/---
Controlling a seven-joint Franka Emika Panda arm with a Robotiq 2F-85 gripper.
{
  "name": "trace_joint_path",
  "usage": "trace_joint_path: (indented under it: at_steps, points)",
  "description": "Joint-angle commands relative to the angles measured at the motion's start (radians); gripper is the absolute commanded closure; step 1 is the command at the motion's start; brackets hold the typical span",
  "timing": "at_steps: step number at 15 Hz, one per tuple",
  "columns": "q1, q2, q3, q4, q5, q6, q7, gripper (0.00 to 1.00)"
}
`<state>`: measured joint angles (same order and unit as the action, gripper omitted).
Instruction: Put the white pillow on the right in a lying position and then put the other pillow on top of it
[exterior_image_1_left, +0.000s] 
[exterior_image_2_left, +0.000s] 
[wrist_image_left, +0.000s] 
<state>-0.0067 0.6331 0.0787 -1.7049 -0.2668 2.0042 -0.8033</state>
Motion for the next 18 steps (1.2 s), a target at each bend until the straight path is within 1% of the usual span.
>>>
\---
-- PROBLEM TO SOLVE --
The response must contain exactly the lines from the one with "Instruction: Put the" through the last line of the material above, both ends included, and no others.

-- THE ANSWER --
Instruction: Put the white pillow on the right in a lying position and then put the other pillow on top of it
[exterior_image_1_left, +0.000s] 
[exterior_image_2_left, +0.000s] 
[wrist_image_left, +0.000s] 
<state>-0.0067 0.6331 0.0787 -1.7049 -0.2668 2.0042 -0.8033</state>
Motion for the next 18 steps (1.2 s), a target at each bend until the straight path is within 1% of the usual span.
>>>

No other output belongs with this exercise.